_Exercise aim_
The full set of lines below has to be written out again exactly.
——————————
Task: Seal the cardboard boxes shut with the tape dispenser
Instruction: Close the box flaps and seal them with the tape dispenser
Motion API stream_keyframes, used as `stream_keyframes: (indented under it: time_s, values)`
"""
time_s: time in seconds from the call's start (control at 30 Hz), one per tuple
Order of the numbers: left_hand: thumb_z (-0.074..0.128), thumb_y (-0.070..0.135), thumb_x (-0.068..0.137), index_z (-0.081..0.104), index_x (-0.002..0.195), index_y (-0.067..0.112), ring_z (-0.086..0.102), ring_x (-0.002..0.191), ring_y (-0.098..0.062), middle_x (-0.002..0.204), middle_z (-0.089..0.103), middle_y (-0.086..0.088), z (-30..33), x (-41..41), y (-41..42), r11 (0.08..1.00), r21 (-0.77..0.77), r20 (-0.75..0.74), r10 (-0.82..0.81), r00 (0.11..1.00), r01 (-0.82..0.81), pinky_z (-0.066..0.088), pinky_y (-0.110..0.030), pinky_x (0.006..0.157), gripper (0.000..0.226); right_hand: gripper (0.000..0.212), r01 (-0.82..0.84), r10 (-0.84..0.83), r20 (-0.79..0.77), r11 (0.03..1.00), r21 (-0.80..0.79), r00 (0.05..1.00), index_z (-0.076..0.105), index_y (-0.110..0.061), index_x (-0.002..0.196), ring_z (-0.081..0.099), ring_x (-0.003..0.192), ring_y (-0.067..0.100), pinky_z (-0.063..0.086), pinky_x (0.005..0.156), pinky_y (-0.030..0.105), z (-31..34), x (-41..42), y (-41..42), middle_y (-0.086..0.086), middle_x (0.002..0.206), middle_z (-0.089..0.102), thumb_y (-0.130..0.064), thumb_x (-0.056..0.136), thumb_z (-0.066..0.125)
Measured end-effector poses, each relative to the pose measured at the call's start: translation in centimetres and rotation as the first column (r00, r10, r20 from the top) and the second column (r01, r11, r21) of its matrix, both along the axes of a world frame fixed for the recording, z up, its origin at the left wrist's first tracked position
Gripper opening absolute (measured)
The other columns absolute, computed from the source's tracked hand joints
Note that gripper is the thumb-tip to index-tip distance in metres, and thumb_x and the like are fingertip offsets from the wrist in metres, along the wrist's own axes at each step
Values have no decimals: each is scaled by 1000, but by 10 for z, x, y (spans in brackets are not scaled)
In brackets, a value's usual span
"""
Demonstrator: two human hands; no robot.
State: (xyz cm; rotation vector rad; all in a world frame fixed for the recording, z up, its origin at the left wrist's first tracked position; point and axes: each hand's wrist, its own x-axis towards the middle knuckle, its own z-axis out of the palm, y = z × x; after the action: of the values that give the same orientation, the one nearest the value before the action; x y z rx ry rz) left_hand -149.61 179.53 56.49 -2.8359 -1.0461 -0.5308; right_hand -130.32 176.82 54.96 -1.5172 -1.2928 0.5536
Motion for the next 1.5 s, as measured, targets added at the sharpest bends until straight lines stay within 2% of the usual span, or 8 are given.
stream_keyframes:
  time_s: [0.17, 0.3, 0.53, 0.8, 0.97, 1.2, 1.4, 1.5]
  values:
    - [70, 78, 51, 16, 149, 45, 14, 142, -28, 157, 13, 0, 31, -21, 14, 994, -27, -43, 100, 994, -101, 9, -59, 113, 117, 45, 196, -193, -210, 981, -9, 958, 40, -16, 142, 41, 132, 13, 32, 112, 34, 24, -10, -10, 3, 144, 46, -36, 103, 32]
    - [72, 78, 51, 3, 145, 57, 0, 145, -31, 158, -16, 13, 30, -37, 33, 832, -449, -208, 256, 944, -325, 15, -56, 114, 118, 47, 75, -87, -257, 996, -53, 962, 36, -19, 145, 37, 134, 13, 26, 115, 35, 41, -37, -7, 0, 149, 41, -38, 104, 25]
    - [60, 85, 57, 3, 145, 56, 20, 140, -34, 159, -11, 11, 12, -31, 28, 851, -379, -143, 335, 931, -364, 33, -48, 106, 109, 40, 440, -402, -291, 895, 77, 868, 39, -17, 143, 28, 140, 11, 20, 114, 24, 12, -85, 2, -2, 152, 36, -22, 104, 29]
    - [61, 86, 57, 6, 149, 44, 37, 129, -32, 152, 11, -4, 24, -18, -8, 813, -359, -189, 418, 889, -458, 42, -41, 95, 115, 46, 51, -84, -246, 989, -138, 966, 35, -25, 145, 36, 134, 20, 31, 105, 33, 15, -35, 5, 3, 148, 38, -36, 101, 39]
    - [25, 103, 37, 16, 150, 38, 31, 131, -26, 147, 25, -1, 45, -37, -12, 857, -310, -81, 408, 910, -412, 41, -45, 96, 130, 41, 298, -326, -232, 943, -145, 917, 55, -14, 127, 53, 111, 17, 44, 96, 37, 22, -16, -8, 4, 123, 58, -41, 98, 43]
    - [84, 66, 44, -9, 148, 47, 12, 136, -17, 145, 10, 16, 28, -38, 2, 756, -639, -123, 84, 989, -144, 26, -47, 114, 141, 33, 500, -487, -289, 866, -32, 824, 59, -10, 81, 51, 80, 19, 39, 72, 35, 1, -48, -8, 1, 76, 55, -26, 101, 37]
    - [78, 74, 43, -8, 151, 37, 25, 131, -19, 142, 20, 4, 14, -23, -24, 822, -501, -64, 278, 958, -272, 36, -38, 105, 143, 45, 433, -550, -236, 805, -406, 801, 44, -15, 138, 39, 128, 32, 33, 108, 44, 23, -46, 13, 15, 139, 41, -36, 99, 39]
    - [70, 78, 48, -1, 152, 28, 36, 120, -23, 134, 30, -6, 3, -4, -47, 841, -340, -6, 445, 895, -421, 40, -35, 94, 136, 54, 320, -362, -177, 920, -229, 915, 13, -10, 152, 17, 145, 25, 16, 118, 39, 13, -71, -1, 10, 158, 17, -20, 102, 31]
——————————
_Exercise result_
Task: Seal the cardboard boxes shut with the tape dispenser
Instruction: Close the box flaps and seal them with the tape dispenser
Motion API stream_keyframes, used as `stream_keyframes: (indented under it: time_s, values)`
"""
time_s: time in seconds from the call's start (control at 30 Hz), one per tuple
Order of the numbers: left_hand: thumb_z (-0.074..0.128), thumb_y (-0.070..0.135), thumb_x (-0.068..0.137), index_z (-0.081..0.104), index_x (-0.002..0.195), index_y (-0.067..0.112), ring_z (-0.086..0.102), ring_x (-0.002..0.191), ring_y (-0.098..0.062), middle_x (-0.002..0.204), middle_z (-0.089..0.103), middle_y (-0.086..0.088), z (-30..33), x (-41..41), y (-41..42), r11 (0.08..1.00), r21 (-0.77..0.77), r20 (-0.75..0.74), r10 (-0.82..0.81), r00 (0.11..1.00), r01 (-0.82..0.81), pinky_z (-0.066..0.088), pinky_y (-0.110..0.030), pinky_x (0.006..0.157), gripper (0.000..0.226); right_hand: gripper (0.000..0.212), r01 (-0.82..0.84), r10 (-0.84..0.83), r20 (-0.79..0.77), r11 (0.03..1.00), r21 (-0.80..0.79), r00 (0.05..1.00), index_z (-0.076..0.105), index_y (-0.110..0.061), index_x (-0.002..0.196), ring_z (-0.081..0.099), ring_x (-0.003..0.192), ring_y (-0.067..0.100), pinky_z (-0.063..0.086), pinky_x (0.005..0.156), pinky_y (-0.030..0.105), z (-31..34), x (-41..42), y (-41..42), middle_y (-0.086..0.086), middle_x (0.002..0.206), middle_z (-0.089..0.102), thumb_y (-0.130..0.064), thumb_x (-0.056..0.136), thumb_z (-0.066..0.125)
Measured end-effector poses, each relative to the pose measured at the call's start: translation in centimetres and rotation as the first column (r00, r10, r20 from the top) and the second column (r01, r11, r21) of its matrix, both along the axes of a world frame fixed for the recording, z up, its origin at the left wrist's first tracked position
Gripper opening absolute (measured)
The other columns absolute, computed from the source's tracked hand joints
Note that gripper is the thumb-tip to index-tip distance in metres, and thumb_x and the like are fingertip offsets from the wrist in metres, along the wrist's own axes at each step
Values have no decimals: each is scaled by 1000, but by 10 for z, x, y (spans in brackets are not scaled)
In brackets, a value's usual span
"""
Demonstrator: two human hands; no robot.
State: (xyz cm; rotation vector rad; all in a world frame fixed for the recording, z up, its origin at the left wrist's first tracked position; point and axes: each hand's wrist, its own x-axis towards the middle knuckle, its own z-axis out of the palm, y = z × x; after the action: of the values that give the same orientation, the one nearest the value before the action; x y z rx ry rz) left_hand -149.61 179.53 56.49 -2.8359 -1.0461 -0.5308; right_hand -130.32 176.82 54.96 -1.5172 -1.2928 0.5536
Motion for the next 1.5 s, as measured, targets added at the sharpest bends until straight lines stay within 2% of the usual span, or 8 are given.
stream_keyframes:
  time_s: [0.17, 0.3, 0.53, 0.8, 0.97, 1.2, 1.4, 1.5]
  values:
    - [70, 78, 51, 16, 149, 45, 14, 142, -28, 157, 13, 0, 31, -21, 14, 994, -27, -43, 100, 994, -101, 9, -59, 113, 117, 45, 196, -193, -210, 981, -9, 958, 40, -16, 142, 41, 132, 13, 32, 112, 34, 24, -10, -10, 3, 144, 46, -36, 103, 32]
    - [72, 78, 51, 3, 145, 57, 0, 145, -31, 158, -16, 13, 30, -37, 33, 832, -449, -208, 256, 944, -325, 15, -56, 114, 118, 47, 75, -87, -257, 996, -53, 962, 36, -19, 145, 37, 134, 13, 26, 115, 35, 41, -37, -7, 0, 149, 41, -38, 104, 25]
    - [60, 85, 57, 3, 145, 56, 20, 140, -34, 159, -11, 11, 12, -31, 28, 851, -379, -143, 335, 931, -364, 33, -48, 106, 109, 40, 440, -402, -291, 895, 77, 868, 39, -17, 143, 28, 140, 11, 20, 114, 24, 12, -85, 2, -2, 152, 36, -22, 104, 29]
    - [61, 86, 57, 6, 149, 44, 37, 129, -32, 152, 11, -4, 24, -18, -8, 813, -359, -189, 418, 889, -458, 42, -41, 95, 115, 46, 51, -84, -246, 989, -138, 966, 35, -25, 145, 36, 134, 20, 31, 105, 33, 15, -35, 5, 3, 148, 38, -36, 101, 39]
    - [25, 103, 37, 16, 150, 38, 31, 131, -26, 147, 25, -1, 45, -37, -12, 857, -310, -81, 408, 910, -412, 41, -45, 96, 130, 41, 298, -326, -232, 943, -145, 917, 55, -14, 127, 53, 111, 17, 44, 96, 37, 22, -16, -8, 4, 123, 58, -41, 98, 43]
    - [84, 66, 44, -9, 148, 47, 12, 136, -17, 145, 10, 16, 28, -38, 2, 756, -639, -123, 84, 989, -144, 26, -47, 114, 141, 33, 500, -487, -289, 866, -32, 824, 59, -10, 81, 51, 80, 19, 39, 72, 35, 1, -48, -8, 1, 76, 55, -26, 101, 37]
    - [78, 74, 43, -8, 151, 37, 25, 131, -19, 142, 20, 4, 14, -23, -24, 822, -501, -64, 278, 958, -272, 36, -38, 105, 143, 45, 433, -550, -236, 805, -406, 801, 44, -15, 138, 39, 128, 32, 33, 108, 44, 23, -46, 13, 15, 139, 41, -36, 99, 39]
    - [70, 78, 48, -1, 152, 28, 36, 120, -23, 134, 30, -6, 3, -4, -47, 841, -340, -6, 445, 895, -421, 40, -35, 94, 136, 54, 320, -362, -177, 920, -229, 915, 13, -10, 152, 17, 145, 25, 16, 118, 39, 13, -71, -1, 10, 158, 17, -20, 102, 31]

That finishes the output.